Observatório do Clima
O Brasil atrasou, mas fez o dever de casa e enviou às Nações Unidas sua Terceira Comunicação Nacional, que contém o novo inventário brasileiro de gases de efeito estufa.
O inventário, realizado pelo Ministério da Ciência, Tecnologia e Inovação, será lançado nesta sexta-feira em Brasília. Ele dá o número oficial de emissões do Brasil em 2010 – 1,2 bilhão de toneladas de CO2 equivalente, excluindo da conta cerca de 390 milhões de toneladas que o governo considera serem “removidas” anualmente por florestas em unidades de conservação e terras indígenas – e reajusta as emissões de 2005, ano em que o Brasil mais emitiu, para 2,73 bilhões de toneladas.
O número lança um alerta vermelho sobre a INDC, o plano climático que o Brasil entregou para o Acordo de Paris e que estabelece um corte de 37% nas emissões em 2025 em relação aos níveis de 2005. Ocorre que a INDC foi calculada com base na estimativa do segundo inventário brasileiro, desatualizada, segundo a qual o país emitiu 2,1 bilhões de toneladas em 2005.
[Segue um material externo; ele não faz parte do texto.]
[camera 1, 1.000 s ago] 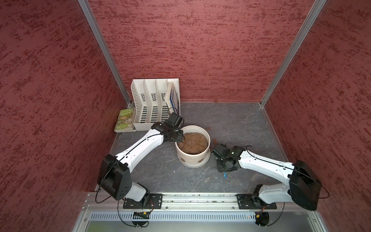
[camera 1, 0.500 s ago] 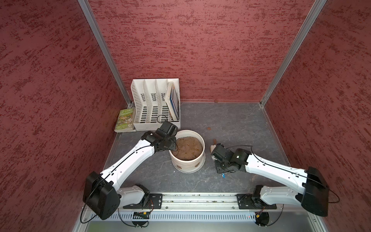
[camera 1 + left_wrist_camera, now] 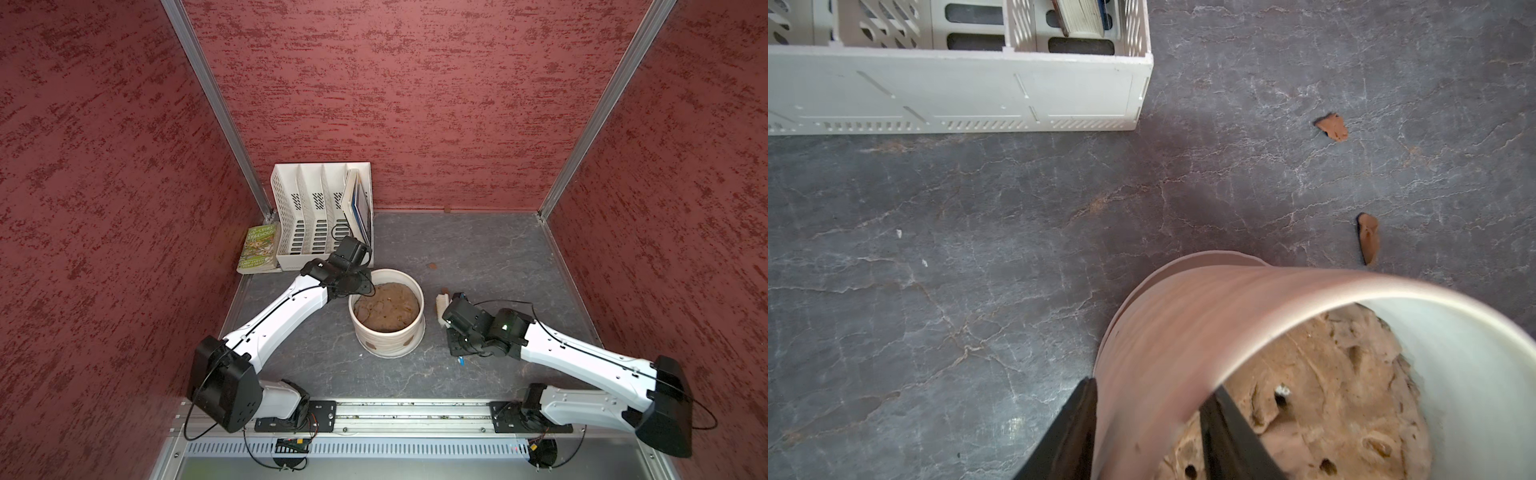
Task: Scrub the dried mud off the ceramic pot
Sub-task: Rotate the pot on the tray.
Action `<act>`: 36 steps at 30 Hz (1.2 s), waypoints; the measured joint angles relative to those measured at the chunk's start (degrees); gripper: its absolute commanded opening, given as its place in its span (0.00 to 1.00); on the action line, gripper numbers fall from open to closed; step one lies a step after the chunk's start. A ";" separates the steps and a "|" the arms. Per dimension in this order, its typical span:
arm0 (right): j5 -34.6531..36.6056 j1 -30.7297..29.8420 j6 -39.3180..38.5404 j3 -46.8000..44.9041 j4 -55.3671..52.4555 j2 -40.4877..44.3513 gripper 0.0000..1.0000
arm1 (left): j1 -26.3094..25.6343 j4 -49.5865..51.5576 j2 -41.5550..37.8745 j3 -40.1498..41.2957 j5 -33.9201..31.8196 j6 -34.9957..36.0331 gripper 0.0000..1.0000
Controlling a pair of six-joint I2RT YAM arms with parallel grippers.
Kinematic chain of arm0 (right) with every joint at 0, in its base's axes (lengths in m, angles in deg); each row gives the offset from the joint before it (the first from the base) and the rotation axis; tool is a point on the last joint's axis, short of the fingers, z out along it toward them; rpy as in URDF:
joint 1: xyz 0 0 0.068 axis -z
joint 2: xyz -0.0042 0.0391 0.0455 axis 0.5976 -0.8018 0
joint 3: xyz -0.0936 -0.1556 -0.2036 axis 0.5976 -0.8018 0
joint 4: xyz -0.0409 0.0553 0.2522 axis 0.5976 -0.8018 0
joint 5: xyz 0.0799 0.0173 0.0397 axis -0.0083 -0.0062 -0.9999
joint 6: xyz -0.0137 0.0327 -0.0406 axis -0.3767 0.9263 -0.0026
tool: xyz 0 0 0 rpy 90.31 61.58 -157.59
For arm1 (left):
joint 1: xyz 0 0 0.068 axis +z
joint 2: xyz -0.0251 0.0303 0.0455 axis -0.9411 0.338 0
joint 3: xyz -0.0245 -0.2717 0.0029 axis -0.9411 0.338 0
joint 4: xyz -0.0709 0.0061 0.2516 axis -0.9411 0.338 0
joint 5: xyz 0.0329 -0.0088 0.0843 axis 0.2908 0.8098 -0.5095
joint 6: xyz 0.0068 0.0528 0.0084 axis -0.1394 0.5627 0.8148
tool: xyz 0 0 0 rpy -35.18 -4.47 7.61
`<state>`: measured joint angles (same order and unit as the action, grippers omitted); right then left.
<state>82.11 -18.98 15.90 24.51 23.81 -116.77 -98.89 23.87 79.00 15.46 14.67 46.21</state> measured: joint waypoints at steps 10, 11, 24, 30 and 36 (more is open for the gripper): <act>0.28 -0.02 1.33 0.00 -0.96 1.64 0.00 | -1.07 3.30 -0.92 -0.02 1.64 6.36 0.08; 0.35 -0.02 1.38 0.00 -1.29 1.79 0.00 | -1.49 3.10 -0.92 -0.07 0.81 4.28 0.05; 0.63 -0.04 0.55 0.07 -3.69 3.48 0.00 | -0.66 1.46 -1.62 1.03 -0.83 4.24 0.00; 0.09 -0.04 -0.87 0.04 -2.91 3.32 0.00 | -1.22 4.28 -2.86 1.22 -0.96 6.54 0.00; -0.85 -0.98 -1.42 -0.87 -1.33 3.23 0.00 | -1.81 5.57 -3.21 1.22 -0.35 8.96 0.00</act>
<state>81.26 -19.97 14.48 23.64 22.48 -113.54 -100.70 29.44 75.79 16.69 14.32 55.17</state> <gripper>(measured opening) 0.154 0.143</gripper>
“O novo inventário, feito à luz da melhor ciência disponível, aumenta nossa conta com o clima e impõe ao Brasil a necessidade de reajustar a meta apresentada para o acordo do clima”, diz Carlos Rittl, secretário-executivo do Observatório do Clima. Um corte de 37% em relação a 2,7 bilhões de toneladas resultaria em emissões em 2025 praticamente iguais às de hoje, sem esforço adicional de redução. “Ou o Brasil revê para cima o percentual de corte, ou desde já mantém os números absolutos citados na INDC – 1,3 GtCO2e em 2025 e 1,2 GtCO2e em 2030, assumindo o compromisso de rever seu nível de ambição antes de 2020.”
“A publicação do novo inventário é fundamental para balizar o tamanho do esforço brasileiro para reduzir suas emissões nos próximos anos”, afirma Tasso Azevedo, coordenador do SEEG (Sistema de Estimativa de Emissões de Gases de Efeito Estufa) do OC. “A pergunta que fica, diante dos dados de 2005, é qual será efetivamente a meta absoluta de redução do Brasil.”
Para André Ferretti, gerente de estratégias de conservação da Fundação Grupo Boticário de Proteção à Natureza e coordenador geral do OC, a discussão que o inventário deve abrir sobre a INDC oferece a oportunidade de o Brasil rediscutir o grau de ambição de sua meta. “O país precisa aproveitar o inventário recém-lançado e o clima político positivo entre os países visto durante a assinatura do Acordo de Paris para propor que uma revisão da INDC aconteça em 2018 e então aumentar a meta a ser atingida. O Brasil tem condições técnicas e conhecimento para agir e terá vantagens econômicas ao fazê-lo.”
SEEG
Os dados do inventário atestam a acurácia do SEEG, que traz estimativas de emissões do Brasil ano a ano desde 1970 até 2014 (o inventário é um trabalho de complexidade maior e só traz dados até 2010). “A diferença com o SEEG é muito pequena nos valores finais”, diz Marina Piatto, da Iniciativa de Clima e Agropecuária do Imaflora, que coordena as estimativas de agropecuária do SEEG e participou como revisora da Terceira Comunicação Nacional.
Ela elogia o novo inventário: “Todos os relatórios de referência estão disponíveis de forma completa, as metodologias foram aprimoradas e os fatores de emissão e os cálculos históricos foram revisados”, diz. Esse aprimoramento da metodologia entre o segundo e o terceiro inventário foi o que causou a diferença entre as emissões de mudança de uso da terra (desmatamento) de 2005. Elas foram recalculadas no novo inventário, o que causou uma diferença de quase 30% nas emissões totais daquele ano entre um inventário e outro.
Quando se compara o terceiro inventário e o SEEG de 2010, excluindo-se mudança de uso da terra a soma das emissões dos demais setores (indústria, agricultura, resíduos e energia) a diferença foi menos que 1%. Na comparação por setor, para energia e agropecuária a discrepância foi de menos de 1%; para processos industriais, de 4%; e para resíduos, de 7%.
A única diferença significativa ficou por conta do setor de mudança de uso da terra (desmatamento), principalmente porque o inventário reporta emissões líquidas, ou seja computa as chamadas “remoções” de carbono por terras indígenas e unidades de conservação, que o governo assume como um fator constante de abatimento de emissões nos inventários oficiais – mesmo que essas remoções já existissem sem qualquer interferência humana. Quando descontadas as remoções, a diferença cai para cerca de 10%, que são explicados pelo uso no inventário de novo mapa de uso de solo (2010) que ainda não está disponível para o público e, portanto, não pode ser utilizado pelo SEEG.